Today I have hit a new low even for myself. It is hard to explain really but I know I have and those who know me well enough can see it on my face. I have a desire for something that I can't have and that isn't a place that I really want to be at all. I know that there are going to be times when we know what is going on in God's little world but right now I would really like Him to clue me in and do it fast. I am not a good waiter and I need to see if everything is going to work out or if I have simply lost my mind and that is all there is to that. I hate being like this. I am an emotional train wreck at the moment and not really because of all of this but it isn't helping at all at the moment. I can laugh and two seconds later be in tears in anger or frustration and I for some strange reason can't seem to get a hold of it.
Emotionally anguish I guess you would have to call it if nothing else. I know so much yet I feel like I am so little. I am forced to look at my core beliefs and decided what it is that I hold most dear or if I want to walk away from it all and start over. I have to be honest and admit that walking away and starting over seems like the best choice for me at the moment. I know that there are going to be moments when I will crave everything that I have now but I have turned my back on everything I have ever known over the last few weeks and there seems to be more that I need to put behind me now more than ever.

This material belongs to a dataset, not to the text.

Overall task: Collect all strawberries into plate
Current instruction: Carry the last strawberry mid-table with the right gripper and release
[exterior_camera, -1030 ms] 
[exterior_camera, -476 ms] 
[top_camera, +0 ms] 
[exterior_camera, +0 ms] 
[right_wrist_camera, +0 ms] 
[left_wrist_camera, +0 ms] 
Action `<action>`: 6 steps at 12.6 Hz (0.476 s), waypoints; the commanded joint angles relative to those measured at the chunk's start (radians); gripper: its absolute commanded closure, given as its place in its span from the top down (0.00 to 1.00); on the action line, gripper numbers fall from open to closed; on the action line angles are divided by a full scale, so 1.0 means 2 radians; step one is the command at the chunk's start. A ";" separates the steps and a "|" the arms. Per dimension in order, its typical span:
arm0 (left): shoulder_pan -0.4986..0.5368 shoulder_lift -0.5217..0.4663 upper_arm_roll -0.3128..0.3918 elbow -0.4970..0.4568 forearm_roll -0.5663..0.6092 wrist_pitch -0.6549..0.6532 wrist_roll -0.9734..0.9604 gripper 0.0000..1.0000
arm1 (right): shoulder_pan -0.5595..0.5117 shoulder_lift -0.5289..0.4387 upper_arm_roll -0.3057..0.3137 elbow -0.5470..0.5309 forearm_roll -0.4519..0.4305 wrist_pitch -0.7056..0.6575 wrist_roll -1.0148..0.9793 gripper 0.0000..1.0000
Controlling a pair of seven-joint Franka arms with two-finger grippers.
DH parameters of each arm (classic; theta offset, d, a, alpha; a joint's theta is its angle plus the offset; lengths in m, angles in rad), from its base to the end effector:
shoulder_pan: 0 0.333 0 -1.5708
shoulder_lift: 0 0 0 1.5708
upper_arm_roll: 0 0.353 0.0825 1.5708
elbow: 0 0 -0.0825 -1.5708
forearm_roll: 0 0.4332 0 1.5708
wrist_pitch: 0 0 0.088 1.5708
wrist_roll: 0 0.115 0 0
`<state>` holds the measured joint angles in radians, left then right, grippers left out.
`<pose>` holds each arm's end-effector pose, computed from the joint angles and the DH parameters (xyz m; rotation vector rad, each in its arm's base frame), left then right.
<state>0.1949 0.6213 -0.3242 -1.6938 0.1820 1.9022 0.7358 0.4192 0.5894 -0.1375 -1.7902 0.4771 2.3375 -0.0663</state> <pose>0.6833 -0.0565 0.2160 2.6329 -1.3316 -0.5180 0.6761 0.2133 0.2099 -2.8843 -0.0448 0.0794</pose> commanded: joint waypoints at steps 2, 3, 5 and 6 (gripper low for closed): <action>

Last night I went to my old high school and stood beside the bleachers as they read my brothers name on what is his last night as a senior band member at Whitko High School and many emotions came running back to me. I once stood in that very line waiting and not wanting to get emotional about what was happening. It marked the beginning of the end of my high school career. I knew that there would be many trials ahead, of course I had already faced so many in the two years prior. So there I stood staring at the old gymnasium and looking up at the band in the place that I once sat and I wanted to cry as I quickly remembered all the good times and all the bad times that took place in that very spot, in that very building, on any day or any night and the countless hours I spent trying to prove myself to all of those people. My emotions took over and it was like I was back there were we once stood and I knew exactly what was going on and I knew exactly where I stood. The faces were different yet amazingly the same. I saw new hands holding the instruments yet could see the emotion on everyone's face. It was the last game for six of those band members I know that although they are excited about the future they are also scared to death about what lies ahead. The next few months will not be easy for them and the transitions will be huge yet they will all be okay.
So I stood there for a while seeing some old teachers who wanted to know what I had decided to do with my life, although I can give them a whole list of my accomplishments so far that didn't seem enough because my answer is really, I have done nothing with my life, I have gone to school and dated around and that is about it. I am not getting married, like so many that I went to school with, I am not in a career, like a traditional college graduate should be, I am not even sure what I am going to be doing tomorrow no less six months or a year from now. I have no idea where I am headed and more importantly I have no idea how on earth I plan to get there. But yet I stood there proud of everything I haven't done because I know that sooner or later I will settle down into what is considered normal and it will all be Okay and no one will think twice about how long it took me to get there.
To add to my flash from the past my roommate from college Bethaney gave me a call today and we talked for an hour about her life and how it is going and how she is enjoying her new found career. I am happy that she is happy but it makes me long for that even more than I already do. She isn't getting married which is nice, I don't mean that to be mean but all of my friends are getting married and it is starting to sting a bit every time I go to a wedding and another person I know is starting their 'happily ever after' and yet I sit here and wait simply to see how things just might play out. Bethaney is wonderful and I may even get to see her next weekend if everything works out like we hope it will.
I have so much more to say but for now I need to sleep. Have a good night everyone.